WORK TASK
Establish how many lines in the material include the string "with" and report it as a lone number.

PROVIDED MATERIAL
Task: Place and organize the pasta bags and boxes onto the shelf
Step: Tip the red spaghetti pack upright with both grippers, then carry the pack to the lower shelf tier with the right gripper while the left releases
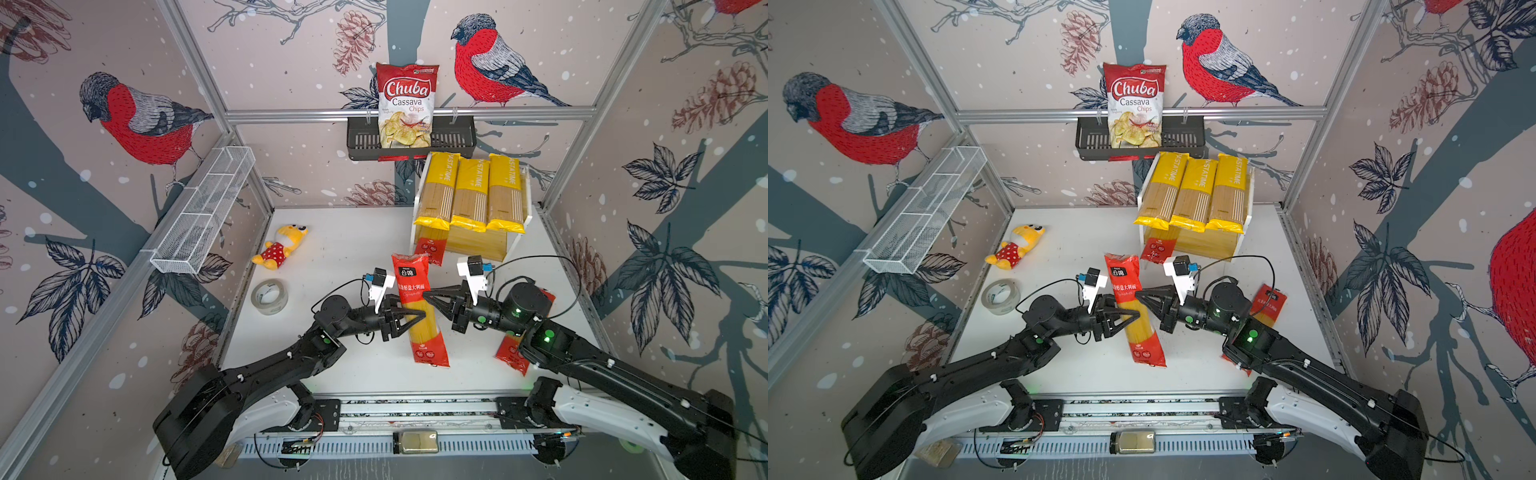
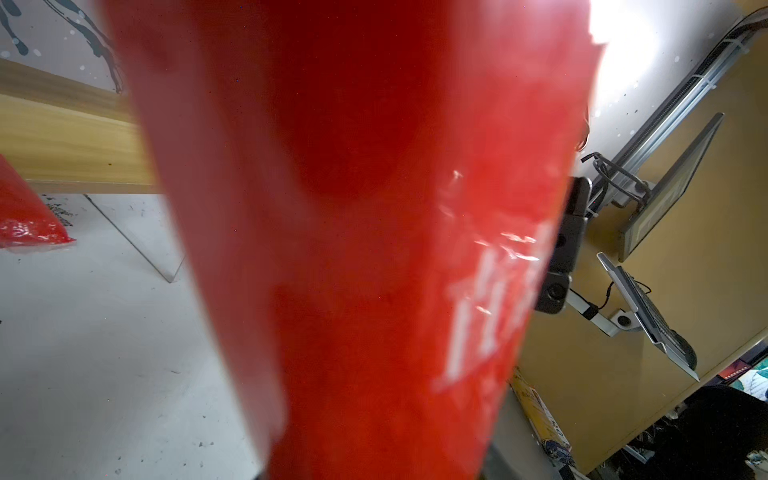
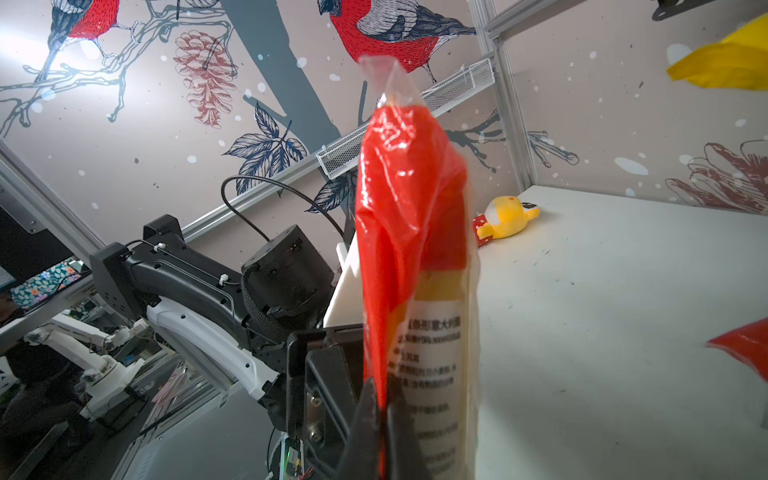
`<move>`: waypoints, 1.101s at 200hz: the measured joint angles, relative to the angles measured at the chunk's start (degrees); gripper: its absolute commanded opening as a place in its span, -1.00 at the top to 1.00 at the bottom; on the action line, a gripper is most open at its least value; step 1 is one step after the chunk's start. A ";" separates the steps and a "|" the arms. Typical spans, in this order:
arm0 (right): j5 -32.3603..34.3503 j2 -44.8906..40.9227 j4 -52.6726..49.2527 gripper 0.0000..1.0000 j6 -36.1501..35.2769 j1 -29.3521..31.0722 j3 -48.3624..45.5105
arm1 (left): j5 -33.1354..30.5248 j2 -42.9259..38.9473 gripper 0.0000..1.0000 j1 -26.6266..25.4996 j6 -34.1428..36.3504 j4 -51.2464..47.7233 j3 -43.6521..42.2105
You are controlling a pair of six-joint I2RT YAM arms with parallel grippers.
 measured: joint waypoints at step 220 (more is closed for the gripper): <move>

ANSWER AREA
2